Lívia Gennari Publicado em 26/04/2026, às 15h23
O ministro do Supremo Tribunal Federal (STF), Flávio Dino, defendeu neste domingo (26), uma reforma no Código Penal para endurecer as punições aplicadas a integrantes do sistema de Justiça envolvidos em crimes como corrupção, peculato, prevaricação e tráfico de influência. A manifestação ocorre em meio à pressão por mudanças no Judiciário após suspeitas de envolvimento de ministros do STF no escândalo do Banco Master.
A proposta foi apresentada em artigo publicado no jornal Correio Braziliense, em meio ao debate sobre mudanças no Judiciário.
Segundo Dino, o aumento das penas deve atingir juízes, procuradores, promotores, defensores públicos, advogados, assessores e demais servidores que usem os cargos para cometer irregularidades. Para o ministro, esses casos representam uma quebra grave de confiança institucional e configura o que chamou de “justicídio”, o que, segundo ele, exige resposta mais severa do Estado.
Entre as medidas sugeridas está o afastamento imediato das funções assim que a denúncia criminal for aceita pela Justiça.

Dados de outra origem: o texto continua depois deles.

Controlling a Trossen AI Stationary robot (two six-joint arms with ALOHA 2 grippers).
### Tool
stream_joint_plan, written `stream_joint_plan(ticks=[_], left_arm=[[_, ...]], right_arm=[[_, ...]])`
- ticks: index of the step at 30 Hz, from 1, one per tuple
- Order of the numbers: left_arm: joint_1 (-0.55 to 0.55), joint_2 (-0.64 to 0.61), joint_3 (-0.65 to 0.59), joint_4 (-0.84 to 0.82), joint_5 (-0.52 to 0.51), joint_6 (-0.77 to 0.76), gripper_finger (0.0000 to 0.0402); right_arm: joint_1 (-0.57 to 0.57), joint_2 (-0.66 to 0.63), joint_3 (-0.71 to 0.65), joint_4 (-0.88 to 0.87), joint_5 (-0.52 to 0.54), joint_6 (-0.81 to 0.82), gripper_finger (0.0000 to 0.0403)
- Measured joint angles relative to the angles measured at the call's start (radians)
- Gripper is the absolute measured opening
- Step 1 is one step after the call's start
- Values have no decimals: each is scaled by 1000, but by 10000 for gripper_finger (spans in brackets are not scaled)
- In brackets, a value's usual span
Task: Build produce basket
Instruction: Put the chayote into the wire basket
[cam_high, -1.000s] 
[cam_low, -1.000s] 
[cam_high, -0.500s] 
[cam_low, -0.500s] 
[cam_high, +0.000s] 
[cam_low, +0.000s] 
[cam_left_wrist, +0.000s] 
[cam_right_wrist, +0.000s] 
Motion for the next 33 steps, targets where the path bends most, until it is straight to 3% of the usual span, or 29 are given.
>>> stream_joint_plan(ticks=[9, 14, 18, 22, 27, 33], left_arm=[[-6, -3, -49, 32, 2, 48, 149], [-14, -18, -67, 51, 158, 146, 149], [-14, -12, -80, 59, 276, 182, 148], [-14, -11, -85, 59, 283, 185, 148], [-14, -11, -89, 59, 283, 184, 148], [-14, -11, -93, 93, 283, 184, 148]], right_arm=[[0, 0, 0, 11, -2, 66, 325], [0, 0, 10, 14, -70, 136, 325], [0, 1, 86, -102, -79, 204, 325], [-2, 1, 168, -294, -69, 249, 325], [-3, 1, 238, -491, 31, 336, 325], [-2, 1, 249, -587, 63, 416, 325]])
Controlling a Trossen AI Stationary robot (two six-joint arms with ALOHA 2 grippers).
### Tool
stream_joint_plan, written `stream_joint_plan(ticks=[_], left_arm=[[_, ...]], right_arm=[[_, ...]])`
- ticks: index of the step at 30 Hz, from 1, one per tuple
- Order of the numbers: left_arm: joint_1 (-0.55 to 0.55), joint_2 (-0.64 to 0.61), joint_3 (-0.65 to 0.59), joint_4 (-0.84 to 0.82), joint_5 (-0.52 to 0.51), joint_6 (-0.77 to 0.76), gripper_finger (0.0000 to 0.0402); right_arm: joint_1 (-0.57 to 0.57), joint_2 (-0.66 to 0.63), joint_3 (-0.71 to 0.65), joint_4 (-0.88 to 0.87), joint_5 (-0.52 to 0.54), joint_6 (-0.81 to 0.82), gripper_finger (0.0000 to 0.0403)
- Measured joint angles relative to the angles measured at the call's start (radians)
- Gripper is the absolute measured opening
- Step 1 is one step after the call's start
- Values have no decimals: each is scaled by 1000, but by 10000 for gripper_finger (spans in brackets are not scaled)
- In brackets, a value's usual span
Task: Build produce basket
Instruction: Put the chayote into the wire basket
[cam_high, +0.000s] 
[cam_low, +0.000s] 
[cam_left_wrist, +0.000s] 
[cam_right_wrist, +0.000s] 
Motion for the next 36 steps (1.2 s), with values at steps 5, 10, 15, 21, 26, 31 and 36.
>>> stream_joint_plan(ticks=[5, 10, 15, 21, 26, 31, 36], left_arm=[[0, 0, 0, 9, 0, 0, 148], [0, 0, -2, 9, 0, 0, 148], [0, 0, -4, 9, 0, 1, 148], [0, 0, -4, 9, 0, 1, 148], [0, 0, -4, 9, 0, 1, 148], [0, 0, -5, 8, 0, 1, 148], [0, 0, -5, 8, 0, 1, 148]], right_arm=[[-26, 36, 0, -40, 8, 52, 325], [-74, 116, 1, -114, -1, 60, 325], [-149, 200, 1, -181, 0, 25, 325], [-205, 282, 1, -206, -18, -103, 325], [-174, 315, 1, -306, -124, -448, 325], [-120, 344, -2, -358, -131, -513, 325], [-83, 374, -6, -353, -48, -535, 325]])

Em caso de condenação definitiva, a perda do cargo ocorreria de forma automática. Para advogados, Dino propõe suspensão do registro profissional no recebimento da denúncia e cancelamento definitivo após sentença final.

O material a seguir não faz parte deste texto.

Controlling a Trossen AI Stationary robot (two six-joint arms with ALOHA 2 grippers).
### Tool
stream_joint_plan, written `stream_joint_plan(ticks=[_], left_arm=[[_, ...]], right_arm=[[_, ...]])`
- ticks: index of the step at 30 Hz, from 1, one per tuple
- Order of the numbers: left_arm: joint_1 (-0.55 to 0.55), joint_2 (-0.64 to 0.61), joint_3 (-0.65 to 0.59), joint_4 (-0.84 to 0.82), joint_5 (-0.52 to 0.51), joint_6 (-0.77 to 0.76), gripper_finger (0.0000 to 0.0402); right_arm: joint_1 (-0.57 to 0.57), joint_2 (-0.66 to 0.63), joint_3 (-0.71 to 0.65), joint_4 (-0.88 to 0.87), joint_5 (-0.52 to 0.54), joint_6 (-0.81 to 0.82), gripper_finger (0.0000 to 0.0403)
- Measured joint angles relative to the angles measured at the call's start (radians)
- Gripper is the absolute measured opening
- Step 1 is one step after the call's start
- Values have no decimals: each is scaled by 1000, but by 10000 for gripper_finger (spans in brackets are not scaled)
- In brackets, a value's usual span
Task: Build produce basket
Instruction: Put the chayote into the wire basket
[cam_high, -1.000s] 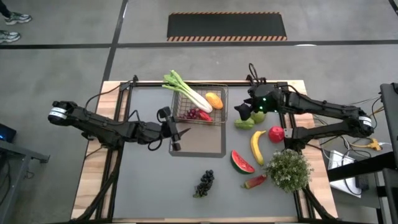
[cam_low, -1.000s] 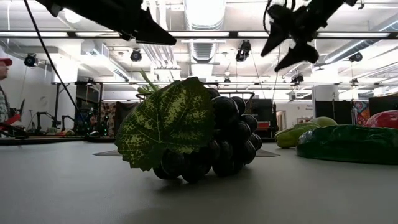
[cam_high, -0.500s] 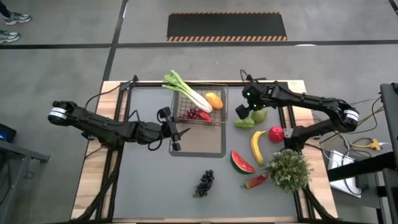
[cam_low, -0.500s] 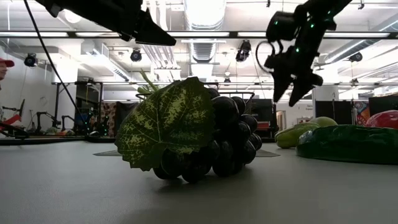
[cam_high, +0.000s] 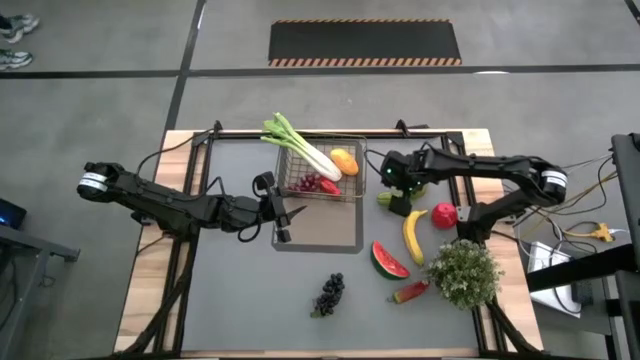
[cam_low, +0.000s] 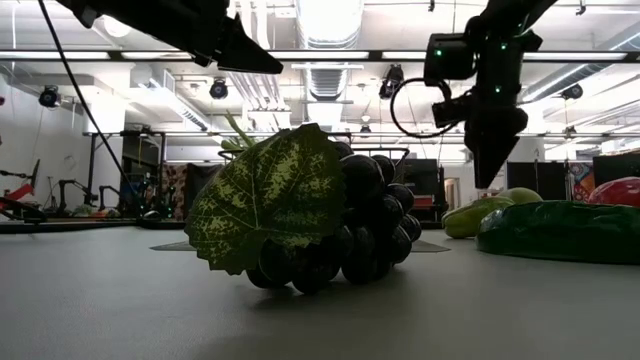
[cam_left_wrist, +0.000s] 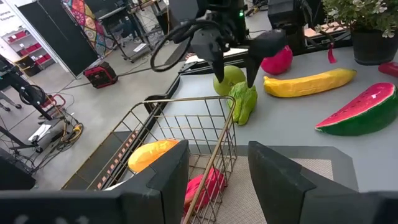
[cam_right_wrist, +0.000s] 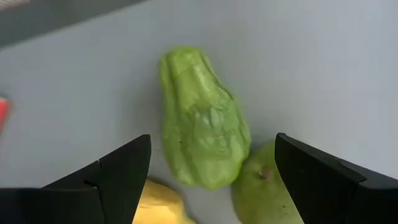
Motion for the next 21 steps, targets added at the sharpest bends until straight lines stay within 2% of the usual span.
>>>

O ministro também defendeu a criação de uma tipificação mais ampla para obstrução de Justiça, alcançando qualquer tentativa de impedir, atrasar ou retaliar investigações e processos, mesmo sem ligação com organizações criminosas. Dino classificou esse tipo de conduta como uma ameaça direta ao funcionamento das instituições.
No texto, o magistrado ainda afirmou que mecanismos atuais de controle, como o Conselho Nacional de Justiça (CNJ) e códigos de ética das carreiras jurídicas, já não seriam suficientes diante de esquemas sofisticados de lavagem de dinheiro e do enfraquecimento de valores públicos. Para ele, preservar a credibilidade do Judiciário é essencial para a democracia.